Records contained in a dataset

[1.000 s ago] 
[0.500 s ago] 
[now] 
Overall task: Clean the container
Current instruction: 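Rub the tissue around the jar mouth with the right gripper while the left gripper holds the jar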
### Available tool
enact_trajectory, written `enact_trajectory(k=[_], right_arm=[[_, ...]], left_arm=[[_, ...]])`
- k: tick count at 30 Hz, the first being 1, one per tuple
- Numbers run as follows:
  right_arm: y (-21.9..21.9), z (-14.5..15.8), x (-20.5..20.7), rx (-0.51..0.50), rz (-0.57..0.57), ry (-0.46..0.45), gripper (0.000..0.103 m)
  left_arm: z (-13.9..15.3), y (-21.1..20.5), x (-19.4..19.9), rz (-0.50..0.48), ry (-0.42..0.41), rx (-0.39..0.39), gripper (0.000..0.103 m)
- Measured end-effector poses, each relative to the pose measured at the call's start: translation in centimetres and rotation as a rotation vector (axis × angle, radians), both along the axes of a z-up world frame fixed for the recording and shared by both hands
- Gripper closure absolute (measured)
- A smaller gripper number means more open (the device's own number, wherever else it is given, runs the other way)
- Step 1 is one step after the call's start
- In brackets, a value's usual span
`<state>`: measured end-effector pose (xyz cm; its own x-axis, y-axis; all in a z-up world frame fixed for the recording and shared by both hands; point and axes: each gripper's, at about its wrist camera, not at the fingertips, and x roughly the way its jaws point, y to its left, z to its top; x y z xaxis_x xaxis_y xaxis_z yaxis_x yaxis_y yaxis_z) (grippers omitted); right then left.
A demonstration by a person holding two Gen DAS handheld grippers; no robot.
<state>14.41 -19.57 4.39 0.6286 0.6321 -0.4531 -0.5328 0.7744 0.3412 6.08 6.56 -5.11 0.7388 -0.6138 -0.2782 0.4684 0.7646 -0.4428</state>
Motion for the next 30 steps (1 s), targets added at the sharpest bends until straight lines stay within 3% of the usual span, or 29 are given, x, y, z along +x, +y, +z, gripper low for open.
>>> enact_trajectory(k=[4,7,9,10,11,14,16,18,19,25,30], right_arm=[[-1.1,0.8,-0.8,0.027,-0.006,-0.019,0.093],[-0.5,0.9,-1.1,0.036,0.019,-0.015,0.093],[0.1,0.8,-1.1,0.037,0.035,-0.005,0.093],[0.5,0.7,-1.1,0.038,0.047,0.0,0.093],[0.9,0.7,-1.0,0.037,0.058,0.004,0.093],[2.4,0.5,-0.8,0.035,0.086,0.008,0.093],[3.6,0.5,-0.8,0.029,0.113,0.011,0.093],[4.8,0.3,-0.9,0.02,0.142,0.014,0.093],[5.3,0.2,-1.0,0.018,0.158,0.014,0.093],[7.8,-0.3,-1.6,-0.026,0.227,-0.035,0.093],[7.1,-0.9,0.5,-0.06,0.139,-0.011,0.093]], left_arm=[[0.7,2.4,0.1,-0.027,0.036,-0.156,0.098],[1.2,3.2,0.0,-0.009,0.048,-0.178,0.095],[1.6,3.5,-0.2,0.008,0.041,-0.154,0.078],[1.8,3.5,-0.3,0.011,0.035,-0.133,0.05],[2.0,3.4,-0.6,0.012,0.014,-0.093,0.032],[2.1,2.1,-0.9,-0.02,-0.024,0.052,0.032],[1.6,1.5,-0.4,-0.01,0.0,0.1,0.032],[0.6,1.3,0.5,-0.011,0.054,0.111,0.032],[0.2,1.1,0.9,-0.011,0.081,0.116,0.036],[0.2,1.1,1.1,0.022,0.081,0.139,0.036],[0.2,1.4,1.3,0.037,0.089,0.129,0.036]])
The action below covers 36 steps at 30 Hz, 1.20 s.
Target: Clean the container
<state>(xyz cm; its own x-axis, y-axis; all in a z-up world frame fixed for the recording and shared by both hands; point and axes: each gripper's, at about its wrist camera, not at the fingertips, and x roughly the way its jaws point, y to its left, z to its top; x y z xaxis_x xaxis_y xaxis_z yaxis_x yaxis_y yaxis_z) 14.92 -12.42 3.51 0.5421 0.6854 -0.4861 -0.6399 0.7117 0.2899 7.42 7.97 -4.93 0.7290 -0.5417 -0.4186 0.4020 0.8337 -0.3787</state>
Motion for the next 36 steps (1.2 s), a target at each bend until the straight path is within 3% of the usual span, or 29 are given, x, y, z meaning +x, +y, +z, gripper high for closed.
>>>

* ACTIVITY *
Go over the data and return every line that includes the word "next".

* EXERCISE ANSWER *
Motion for the next 30 steps (1 s), targets added at the sharpest bends until straight lines stay within 3% of the usual span, or 29 are given, x, y, z along +x, +y, +z, gripper low for open.
Motion for the next 36 steps (1.2 s), a target at each bend until the straight path is within 3% of the usual span, or 29 are given, x, y, z meaning +x, +y, +z, gripper high for closed.

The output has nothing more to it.